§ **TASK REQUIREMENTS**: Look at each line of the listing. Copy those that hold the string "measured".

§ **DATASET EXCERPT**:

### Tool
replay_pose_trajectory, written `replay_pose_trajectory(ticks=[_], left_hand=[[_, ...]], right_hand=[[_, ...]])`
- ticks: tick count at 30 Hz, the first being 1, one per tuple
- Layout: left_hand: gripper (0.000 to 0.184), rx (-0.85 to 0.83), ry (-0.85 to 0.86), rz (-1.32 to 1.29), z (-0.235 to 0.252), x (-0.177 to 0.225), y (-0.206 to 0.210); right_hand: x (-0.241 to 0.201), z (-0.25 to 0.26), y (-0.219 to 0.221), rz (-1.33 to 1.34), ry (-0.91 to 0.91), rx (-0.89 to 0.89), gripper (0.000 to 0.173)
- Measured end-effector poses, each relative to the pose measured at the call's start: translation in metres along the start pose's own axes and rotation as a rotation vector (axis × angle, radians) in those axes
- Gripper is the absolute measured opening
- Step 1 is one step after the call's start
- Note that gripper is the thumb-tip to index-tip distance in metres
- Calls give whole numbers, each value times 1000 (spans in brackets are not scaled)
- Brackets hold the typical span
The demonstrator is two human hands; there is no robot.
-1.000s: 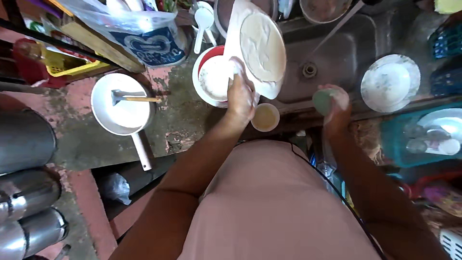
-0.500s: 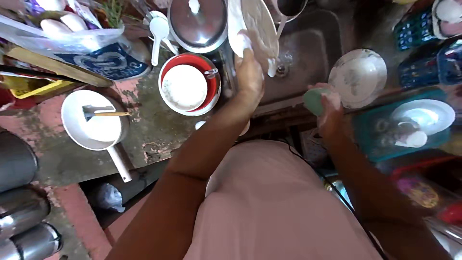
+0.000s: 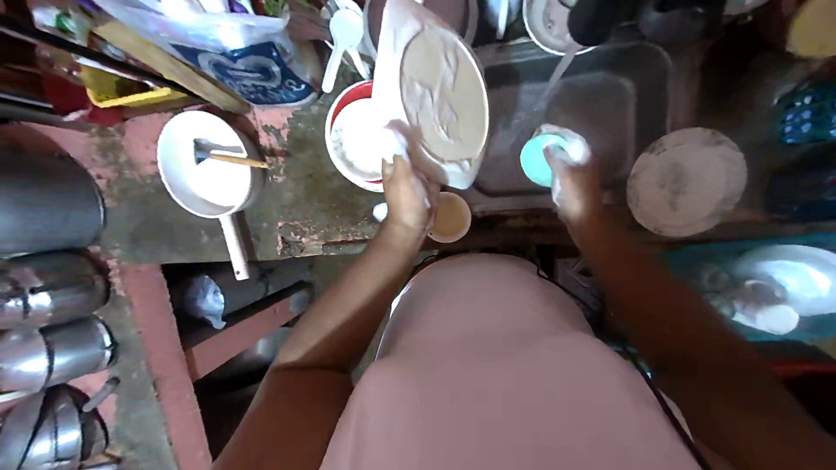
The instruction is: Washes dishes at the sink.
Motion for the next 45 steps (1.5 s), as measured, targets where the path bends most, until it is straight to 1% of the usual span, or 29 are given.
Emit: replay_pose_trajectory(ticks=[2,4,6,7,9,10,11,13,14,15,16,18,19,20,23,24,26,28,30,32,33,35,37,38,39,41,42,43,45], left_hand=[[50,6,-47,2,-11,-3,-14],[53,-28,-81,-38,-21,-4,-19],[52,-35,-87,-50,-27,-4,-26],[49,-31,-69,-45,-27,-2,-32],[44,-17,-51,-35,-26,3,-50],[44,-20,-65,-34,-25,6,-60],[45,-39,-84,-43,-25,8,-66],[45,-88,-110,-56,-29,12,-72],[43,-110,-116,-61,-33,13,-73],[41,-129,-122,-69,-36,13,-76],[40,-147,-124,-88,-38,15,-79],[39,-164,-135,-119,-38,18,-90],[39,-173,-131,-109,-37,21,-96],[39,-188,-128,-97,-36,25,-101],[37,-240,-99,-51,-34,37,-112],[35,-258,-77,-28,-33,42,-115],[34,-285,-48,14,-30,49,-121],[32,-310,-34,56,-27,51,-127],[33,-332,-39,70,-26,52,-132],[32,-358,-10,83,-27,54,-132],[31,-370,9,83,-26,56,-132],[29,-381,22,67,-24,60,-132],[26,-371,23,81,-24,62,-135],[26,-384,23,85,-24,62,-136],[27,-406,27,78,-24,63,-135],[28,-438,48,82,-24,65,-130],[28,-443,58,89,-25,66,-127],[28,-440,64,92,-24,66,-125],[28,-388,35,89,-22,65,-128]], right_hand=[[-26,7,42,-116,-193,-61,34],[-49,9,87,-253,-323,-91,33],[-61,2,132,-379,-308,-145,40],[-67,-8,156,-425,-294,-211,45],[-78,-31,196,-422,-357,-346,51],[-81,-34,206,-389,-405,-382,50],[-83,-27,210,-349,-437,-384,49],[-85,4,205,-325,-452,-249,44],[-89,14,204,-329,-449,-176,38],[-95,15,209,-341,-467,-149,34],[-105,6,221,-366,-505,-176,34],[-121,-24,251,-459,-587,-311,35],[-127,-33,261,-506,-643,-347,34],[-129,-33,264,-546,-680,-342,34],[-128,-7,255,-538,-660,-152,34],[-127,-8,259,-499,-639,-143,41],[-130,-33,278,-486,-631,-220,57],[-132,-52,295,-549,-695,-302,60],[-130,-40,295,-539,-699,-306,53],[-131,-21,286,-505,-648,-198,43],[-133,-22,285,-514,-637,-158,43],[-147,-48,302,-582,-717,-193,45],[-156,-73,319,-595,-858,-295,41],[-155,-70,319,-624,-856,-318,39],[-150,-57,312,-656,-793,-300,38],[-141,-22,290,-703,-616,-158,37],[-139,-19,284,-717,-574,-104,40],[-142,-27,287,-734,-577,-87,43],[-147,-71,307,-679,-683,-140,55]])
Point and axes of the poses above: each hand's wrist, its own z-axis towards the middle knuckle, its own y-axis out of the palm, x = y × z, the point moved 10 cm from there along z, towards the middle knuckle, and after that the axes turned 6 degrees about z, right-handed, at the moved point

§ **YOUR RESPONSE**:
- Measured end-effector poses, each relative to the pose measured at the call's start: translation in metres along the start pose's own axes and rotation as a rotation vector (axis × angle, radians) in those axes
- Gripper is the absolute measured opening
Motion for the next 45 steps (1.5 s), as measured, targets where the path bends most, until it is straight to 1% of the usual span, or 29 are given.

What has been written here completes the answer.